Le mode ESP R, par contre, amène des changements plus notables sur la gestion de la motricité à la limite. Le seuil d’intervention est clairement repoussé – trop loin pour que j’ose aller le chercher sur route ouverte – et une exploitation généreuse du couple en sortie de virages serrés se traduit par une motricité balistique. On sent la torture des Dunlop – la paire arrière surtout – qui ripent en s’accrochant aux aspérités du revêtement. J’ai confié à ma passagère le soin de surveiller la répartition du couple sur l’écran central, mais les indices d’un transfert de couple vers l’avant restent étonnament rares. L’efficacité et la précision de l’ensemble sont redoutables et imposent le respect, mais ne m’inspirent pourtant ni verve ni euphorie. Il manque ce côté addictif qu’on cherche dans une super sportive, un trait charismatique, particulier et unique.

En rentrant au bercail à la nuit tombante, je cherche à rationaliser cette sensation bizarre. La GT-R a passé l’examen haut la main, mais j’avais éprouvé plus de plaisir à me battre contre ses imperfections dans les alpes qu’à analyser ses qualités dans le jura vaudois. Que manque-t-’il donc pour transformer l’essai ? De la voix, sans doute, l’auto manque de personnalité sonore sans réverbération du relief. De la performance peut-être aussi, je n’ai jamais éprouvé la sensation d’un moteur débordant que des supercars coûtant le double distillent avec tant de brio. Le technophile en moi est également resté sur sa faim: les possibilités de configuration de la GT-R sont sommes toutes limitées dans leurs dimensions et limitées dans leur effet, l’interface machine-pilote finalement assez low tech aux standards de 2014. Peut-être tout simplement que la réputation d’aptitudes surnaturelles place la barre trop haut.

Nissan GT-R 2014 Nissan GT-R 2014

La GT-R n’est pas cet équivalent copulatoire d’une double ration de Viagra accompagnée d’un préservatif triple couche auquel ses détracteurs – si peu en ont pris le volant – se plaisent à la comparer. Son enveloppe de performance est telle que n’importe qui arrivera sans peine à avaler beaucoup d’autos moins puissantes, mais au-delà des 7/10èmes de son potentiel et sur terrain imparfait, elle représente un challenge que tout amateur de pilotage devrait apprécier à plein.

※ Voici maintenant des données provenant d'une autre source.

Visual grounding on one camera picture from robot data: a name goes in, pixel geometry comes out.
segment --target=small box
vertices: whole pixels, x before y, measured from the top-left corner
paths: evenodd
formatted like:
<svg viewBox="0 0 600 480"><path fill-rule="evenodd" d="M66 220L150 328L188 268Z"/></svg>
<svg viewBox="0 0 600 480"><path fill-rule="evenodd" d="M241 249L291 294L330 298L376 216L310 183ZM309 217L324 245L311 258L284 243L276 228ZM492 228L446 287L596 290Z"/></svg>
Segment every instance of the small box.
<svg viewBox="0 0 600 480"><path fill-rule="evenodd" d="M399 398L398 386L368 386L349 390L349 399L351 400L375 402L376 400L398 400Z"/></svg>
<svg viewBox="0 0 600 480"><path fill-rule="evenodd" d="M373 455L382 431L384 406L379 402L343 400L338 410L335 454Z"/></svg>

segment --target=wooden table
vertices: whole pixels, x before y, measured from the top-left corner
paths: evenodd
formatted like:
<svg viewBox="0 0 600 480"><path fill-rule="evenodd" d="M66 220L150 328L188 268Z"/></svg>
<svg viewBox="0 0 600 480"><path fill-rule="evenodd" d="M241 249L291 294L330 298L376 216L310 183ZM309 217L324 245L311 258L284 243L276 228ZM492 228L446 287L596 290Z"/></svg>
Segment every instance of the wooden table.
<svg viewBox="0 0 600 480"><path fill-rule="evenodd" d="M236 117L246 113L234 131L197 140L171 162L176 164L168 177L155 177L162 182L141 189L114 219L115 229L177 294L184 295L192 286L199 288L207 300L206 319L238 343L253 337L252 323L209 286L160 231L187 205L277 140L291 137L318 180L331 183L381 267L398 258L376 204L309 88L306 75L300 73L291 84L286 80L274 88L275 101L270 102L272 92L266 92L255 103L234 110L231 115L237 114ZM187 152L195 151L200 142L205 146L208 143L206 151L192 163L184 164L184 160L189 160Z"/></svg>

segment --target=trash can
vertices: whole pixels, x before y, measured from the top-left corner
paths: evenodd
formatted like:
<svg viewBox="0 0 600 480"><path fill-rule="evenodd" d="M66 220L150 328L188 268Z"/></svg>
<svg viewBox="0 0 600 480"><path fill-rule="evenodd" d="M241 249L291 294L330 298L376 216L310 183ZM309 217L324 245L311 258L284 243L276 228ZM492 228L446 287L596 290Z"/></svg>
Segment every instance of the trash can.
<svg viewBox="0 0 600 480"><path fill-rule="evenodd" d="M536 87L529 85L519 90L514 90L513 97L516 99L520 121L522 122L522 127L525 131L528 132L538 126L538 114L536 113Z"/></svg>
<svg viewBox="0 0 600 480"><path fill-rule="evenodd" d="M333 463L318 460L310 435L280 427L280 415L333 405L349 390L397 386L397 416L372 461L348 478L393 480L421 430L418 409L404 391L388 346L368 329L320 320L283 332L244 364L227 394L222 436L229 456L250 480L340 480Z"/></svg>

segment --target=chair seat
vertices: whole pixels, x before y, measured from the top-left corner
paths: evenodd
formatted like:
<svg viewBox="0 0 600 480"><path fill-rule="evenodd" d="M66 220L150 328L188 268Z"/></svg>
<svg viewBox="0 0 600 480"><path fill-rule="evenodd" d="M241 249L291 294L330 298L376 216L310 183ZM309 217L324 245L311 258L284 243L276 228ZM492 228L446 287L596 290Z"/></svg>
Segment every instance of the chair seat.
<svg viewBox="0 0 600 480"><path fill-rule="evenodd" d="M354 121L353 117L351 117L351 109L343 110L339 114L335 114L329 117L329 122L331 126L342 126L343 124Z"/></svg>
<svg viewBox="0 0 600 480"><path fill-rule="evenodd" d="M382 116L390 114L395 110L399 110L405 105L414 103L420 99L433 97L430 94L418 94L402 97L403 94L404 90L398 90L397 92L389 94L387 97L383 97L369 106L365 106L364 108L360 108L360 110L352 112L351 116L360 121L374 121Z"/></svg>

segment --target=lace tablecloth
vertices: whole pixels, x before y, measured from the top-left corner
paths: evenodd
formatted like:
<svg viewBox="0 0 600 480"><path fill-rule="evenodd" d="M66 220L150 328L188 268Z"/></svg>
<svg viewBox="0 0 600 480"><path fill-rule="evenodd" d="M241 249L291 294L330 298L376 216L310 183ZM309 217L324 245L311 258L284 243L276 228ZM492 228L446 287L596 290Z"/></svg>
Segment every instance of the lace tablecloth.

Elle n’est pas non plus la panacée que les inconditionnels ont voulu faire d’elle. Affichée dès 122’800 CHF, il est difficile de lui trouver des concurrentes directes sur le papier, ce qui en fait son argument de vente principal: un rapport prix/performances sans nulle autre pareille (nous ignorerons le cas de la GT-R Nismo affichée 188’920 CHF/150’000 €). Pour ce tarif, on obtient une sportive authentique mais une GT imparfaite, affectée par une boîte maladroite qui trahit son âge, un confort très relatif et des aspects pratiques discutables. La semaine passée à son volant a renforcé mon respect pour les compétences des ingénieurs de Nissan, mais n’en fait pas une auto incontournable dont il me tarde de reprendre le volant un jour.